**What the exercise asks**
Your answer is to be every line of the material that includes the string "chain".
* * * *
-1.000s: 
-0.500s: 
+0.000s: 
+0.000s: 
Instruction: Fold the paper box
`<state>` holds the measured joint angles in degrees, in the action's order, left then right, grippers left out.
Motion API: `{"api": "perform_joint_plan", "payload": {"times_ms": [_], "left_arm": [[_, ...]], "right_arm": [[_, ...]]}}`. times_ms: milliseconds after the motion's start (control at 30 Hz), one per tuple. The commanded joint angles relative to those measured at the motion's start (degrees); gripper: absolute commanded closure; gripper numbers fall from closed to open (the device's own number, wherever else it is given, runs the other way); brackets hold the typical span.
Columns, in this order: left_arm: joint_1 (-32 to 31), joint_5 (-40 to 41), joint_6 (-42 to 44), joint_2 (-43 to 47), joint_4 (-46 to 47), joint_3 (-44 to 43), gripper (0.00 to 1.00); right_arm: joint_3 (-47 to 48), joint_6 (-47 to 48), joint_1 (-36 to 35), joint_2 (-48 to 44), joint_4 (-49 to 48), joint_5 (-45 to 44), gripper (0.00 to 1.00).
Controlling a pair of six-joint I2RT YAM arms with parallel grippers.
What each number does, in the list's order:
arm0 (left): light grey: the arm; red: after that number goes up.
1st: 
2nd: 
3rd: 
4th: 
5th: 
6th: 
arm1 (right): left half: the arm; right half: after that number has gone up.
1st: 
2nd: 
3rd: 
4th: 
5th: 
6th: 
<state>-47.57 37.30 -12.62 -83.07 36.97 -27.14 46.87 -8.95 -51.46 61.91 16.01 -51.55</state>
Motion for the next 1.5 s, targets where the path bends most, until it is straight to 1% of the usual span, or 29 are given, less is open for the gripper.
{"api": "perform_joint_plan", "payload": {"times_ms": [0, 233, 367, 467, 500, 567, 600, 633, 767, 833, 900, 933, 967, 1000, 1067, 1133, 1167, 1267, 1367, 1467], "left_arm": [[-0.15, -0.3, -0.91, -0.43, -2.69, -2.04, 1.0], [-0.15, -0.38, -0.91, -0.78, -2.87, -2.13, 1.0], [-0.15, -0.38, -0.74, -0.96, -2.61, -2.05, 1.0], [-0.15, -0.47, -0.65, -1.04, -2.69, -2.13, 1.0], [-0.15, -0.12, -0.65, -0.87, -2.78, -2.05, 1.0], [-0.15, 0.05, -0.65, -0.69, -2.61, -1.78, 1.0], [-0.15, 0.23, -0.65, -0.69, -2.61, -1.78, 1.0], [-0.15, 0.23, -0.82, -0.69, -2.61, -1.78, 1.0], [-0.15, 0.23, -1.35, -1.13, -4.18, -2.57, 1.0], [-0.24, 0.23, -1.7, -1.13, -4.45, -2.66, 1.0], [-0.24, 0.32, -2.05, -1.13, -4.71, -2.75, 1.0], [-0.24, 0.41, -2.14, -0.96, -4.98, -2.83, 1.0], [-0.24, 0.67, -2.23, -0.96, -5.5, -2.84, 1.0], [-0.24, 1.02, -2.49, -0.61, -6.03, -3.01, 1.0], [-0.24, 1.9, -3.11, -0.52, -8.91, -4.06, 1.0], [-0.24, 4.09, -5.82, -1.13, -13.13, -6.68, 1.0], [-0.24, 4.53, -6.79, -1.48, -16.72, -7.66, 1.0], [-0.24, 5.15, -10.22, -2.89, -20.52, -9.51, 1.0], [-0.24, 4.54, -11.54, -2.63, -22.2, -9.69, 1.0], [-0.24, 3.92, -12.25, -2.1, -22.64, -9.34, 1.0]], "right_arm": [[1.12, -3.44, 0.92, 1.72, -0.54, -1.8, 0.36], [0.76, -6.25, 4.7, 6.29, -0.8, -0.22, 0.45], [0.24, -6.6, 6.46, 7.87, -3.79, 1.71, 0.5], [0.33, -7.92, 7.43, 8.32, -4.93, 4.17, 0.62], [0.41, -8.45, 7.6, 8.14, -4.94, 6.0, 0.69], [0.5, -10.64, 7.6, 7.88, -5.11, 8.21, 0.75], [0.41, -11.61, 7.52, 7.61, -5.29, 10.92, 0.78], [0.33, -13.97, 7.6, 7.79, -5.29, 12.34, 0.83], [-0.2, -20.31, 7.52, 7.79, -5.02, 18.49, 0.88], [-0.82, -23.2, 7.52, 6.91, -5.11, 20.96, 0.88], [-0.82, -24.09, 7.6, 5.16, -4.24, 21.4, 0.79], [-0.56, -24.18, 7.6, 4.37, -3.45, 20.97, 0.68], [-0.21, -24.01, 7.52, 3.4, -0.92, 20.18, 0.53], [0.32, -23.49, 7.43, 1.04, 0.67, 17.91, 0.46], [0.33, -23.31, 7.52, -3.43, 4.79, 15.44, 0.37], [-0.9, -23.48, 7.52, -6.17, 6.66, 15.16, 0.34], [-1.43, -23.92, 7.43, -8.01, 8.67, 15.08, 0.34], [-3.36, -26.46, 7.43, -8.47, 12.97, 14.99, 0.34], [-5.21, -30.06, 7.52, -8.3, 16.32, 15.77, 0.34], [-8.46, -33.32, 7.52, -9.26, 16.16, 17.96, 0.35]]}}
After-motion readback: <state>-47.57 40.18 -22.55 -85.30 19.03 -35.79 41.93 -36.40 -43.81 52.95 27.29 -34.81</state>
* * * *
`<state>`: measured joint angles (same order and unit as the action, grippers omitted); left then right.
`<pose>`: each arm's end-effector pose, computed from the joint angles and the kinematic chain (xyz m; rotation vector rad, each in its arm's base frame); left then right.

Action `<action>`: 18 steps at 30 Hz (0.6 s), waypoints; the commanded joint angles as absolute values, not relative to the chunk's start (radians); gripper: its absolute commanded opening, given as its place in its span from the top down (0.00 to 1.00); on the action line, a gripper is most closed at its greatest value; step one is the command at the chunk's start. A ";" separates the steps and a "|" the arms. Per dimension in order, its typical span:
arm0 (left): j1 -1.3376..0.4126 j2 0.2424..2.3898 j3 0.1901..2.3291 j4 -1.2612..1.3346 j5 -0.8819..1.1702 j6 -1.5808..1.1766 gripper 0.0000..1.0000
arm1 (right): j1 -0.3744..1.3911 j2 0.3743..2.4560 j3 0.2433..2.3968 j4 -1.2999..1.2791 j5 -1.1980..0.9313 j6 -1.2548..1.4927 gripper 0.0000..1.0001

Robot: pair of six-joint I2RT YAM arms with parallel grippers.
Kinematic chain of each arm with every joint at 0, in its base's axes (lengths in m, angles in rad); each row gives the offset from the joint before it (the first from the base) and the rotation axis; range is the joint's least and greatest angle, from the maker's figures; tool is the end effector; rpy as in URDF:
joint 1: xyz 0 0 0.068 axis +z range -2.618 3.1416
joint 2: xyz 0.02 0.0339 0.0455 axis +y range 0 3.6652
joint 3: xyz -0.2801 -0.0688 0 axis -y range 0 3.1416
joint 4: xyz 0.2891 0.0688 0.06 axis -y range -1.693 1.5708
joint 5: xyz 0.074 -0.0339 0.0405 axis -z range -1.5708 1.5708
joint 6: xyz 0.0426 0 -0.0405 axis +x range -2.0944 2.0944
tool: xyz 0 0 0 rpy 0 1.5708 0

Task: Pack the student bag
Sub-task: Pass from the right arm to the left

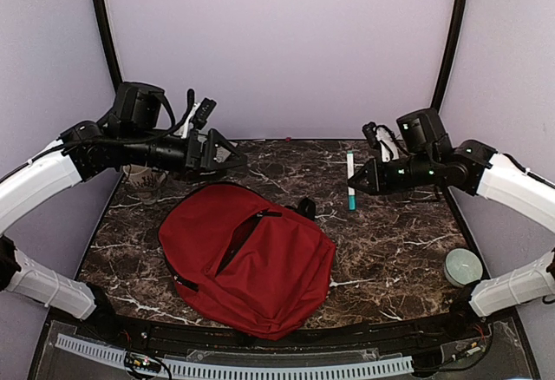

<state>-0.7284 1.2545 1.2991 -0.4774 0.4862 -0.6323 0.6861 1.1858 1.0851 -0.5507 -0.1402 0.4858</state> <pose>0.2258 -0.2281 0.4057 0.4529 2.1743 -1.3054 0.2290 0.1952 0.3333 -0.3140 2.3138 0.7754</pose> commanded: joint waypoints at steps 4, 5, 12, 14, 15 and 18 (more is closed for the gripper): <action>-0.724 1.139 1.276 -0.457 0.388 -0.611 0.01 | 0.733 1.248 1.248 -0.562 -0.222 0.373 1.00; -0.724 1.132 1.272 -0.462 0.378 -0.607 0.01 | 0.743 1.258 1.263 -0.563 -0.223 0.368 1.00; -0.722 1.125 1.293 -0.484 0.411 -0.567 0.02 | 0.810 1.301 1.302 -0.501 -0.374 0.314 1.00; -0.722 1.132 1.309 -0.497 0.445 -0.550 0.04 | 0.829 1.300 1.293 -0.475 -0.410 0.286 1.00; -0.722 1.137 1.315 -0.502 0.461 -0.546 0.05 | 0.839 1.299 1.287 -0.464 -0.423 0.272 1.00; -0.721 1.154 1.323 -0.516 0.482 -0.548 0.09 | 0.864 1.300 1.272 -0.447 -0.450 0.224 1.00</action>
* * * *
**Solution for this exercise**
`<pose>`: each arm's end-effector pose, computed from the joint angles and the kinematic chain (xyz m; rotation vector rad, each in its arm's base frame); left then right.
Kinematic chain of each arm with every joint at 0, in its base's axes (lengths in m, angles in rad); each row gives the offset from the joint before it (the first from the base) and the rotation axis; range is the joint's least and greatest angle, from the maker's figures; tool is the end effector; rpy as in URDF:

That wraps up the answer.